RAID, which is short for Redundant Array of Independent Disks, is a software or hardware storage virtualization technology that makes it possible for a system to employ several hard drives as one single logical unit. To put it differently, all drives are used as one and the data on all of them is the same. This kind of a setup has 2 major advantages over using a single drive to store data - the first is redundancy, so in case one drive stops working, the information will be accessible through the remaining ones, and the second is improved performance since the input/output, or reading/writing operations will be spread among different drives. There're different RAID types based on what number of drives are employed, whether reading and writing are both done from all the drives simultaneously, whether data is written in blocks on one drive after another or is mirrored between drives in the same time, etcetera.
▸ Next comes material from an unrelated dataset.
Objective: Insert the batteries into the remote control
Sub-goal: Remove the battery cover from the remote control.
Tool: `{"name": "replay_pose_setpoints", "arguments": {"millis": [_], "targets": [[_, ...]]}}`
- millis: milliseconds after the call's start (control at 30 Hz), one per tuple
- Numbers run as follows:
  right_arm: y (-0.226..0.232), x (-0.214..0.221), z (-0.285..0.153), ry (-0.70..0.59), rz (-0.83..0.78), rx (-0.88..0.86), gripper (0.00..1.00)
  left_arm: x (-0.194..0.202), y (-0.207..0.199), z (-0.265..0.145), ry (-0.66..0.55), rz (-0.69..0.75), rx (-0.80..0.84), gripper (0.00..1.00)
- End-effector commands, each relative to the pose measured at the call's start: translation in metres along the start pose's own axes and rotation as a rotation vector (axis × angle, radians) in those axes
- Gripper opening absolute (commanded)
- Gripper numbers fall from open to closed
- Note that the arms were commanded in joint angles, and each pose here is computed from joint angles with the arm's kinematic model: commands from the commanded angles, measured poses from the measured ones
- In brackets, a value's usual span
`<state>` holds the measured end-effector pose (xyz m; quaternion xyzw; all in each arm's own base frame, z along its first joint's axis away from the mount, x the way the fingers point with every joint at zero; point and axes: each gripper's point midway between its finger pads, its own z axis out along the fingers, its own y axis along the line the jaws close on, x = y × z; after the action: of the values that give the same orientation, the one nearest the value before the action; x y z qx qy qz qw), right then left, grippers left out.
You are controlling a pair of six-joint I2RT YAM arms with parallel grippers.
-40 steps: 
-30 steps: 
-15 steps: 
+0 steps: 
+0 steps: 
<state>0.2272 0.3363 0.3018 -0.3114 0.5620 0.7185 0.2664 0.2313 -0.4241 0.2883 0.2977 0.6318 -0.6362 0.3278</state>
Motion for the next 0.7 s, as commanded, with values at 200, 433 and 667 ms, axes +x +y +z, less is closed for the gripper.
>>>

Determined by the exact setup, the error tolerance and the performance may differ.
RAID in Shared Hosting
The NVMe drives which our cutting-edge cloud hosting platform uses for storage operate in RAID-Z. This kind of RAID is developed to work with the ZFS file system which runs on the platform and it uses the so-called parity disk - a special drive where data kept on the other drives is duplicated with an additional bit added to it. If one of the disks stops functioning, your websites shall continue working from the other ones and after we replace the malfunctioning one, the info which will be copied on it will be recovered from what is stored on the remaining drives as well as the data from the parity disk. This is performed so as to be able to recalculate the elements of every file adequately and to validate the integrity of the info copied on the new drive. This is another level of security for the info which you upload to your shared hosting account together with the ZFS file system that analyzes a special digital fingerprint for every single file on all of the drives in real time.